Desde o início, o romance assume um estatuto ambíguo que o faz equilibrar- se em uma tensão entre a obra de arte e o bem de consumo, o entretenimento. Essa ambiguidade é intensificada com a ascensão do gênero a partir do século XIX e fica evidente nas produções do século XX, apesar de muitas destas assumirem também um valor ético refletido discursivamente nos meandros do texto, como buscamos observar nos romances de Valéria em análise. Para a norte-americana Susan Sontag (2008, p. 221)11, a forma finita e completa do romance, na qual se desenha uma estrutura capaz de expandir-se em discurso ético, demonstra a capacidade de esclarecimento da história e, justamente por isso, tem o seu lugar inquestionado na produção literária da atualidade.

Na narração, tal como é praticada pel[a] romancista, há sempre um componente ético. Esse componente ético [...] é o modelo de completude, de profundidade sentida, de esclarecimento proporcionado pela história e por sua resolução – que é o oposto do modelo de estupidez, de incompreensão, de horror passivo, e o consequente embotamento do sentimento, oferecido pela glutonaria de histórias sem fim disseminadas pela nossa mídia.
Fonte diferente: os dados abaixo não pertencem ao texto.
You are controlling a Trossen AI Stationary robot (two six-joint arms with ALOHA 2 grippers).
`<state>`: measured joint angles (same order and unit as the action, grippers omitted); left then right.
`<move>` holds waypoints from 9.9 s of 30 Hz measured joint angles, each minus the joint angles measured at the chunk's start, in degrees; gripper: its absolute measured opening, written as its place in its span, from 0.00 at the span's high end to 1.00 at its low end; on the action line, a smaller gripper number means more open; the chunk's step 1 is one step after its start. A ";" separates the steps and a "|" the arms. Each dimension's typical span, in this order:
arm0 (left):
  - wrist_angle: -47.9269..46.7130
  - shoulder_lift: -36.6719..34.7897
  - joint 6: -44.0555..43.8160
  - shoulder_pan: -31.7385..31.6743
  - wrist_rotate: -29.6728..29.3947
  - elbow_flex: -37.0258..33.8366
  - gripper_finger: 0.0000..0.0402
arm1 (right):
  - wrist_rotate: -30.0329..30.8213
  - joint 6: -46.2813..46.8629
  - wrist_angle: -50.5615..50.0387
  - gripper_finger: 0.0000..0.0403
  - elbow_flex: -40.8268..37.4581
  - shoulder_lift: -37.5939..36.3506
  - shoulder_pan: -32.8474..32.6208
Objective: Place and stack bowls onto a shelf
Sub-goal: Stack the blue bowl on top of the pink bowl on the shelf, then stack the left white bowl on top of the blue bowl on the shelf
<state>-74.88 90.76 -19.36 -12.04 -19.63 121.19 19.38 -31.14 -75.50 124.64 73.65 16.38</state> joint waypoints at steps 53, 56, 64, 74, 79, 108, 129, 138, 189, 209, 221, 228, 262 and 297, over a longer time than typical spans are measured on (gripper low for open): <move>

11 Primeira Conferência Nadine Gordimer, proferida na Cidade do Cabo e em Johannesburgo, em março de 2004.

Seguindo a linha teórica de Sontag, Perrone-Moisés (2016, p. 108) chama a atenção para o caráter reformador do romance, para sua responsabilidade diante das faltas evidentes nas relações da modernidade, que expõem o esfacelamento de um mundo em constante crise de identidade: “A narração continua sendo uma necessidade humana básica, mesmo desprovida de sequências lineares de causas e efeitos, ou precisamente porque causas e efeitos claros estão em falta”, pois o romance prescinde um diálogo necessário e constante com o mundo moderno, no qual a volatilidade também é expressão.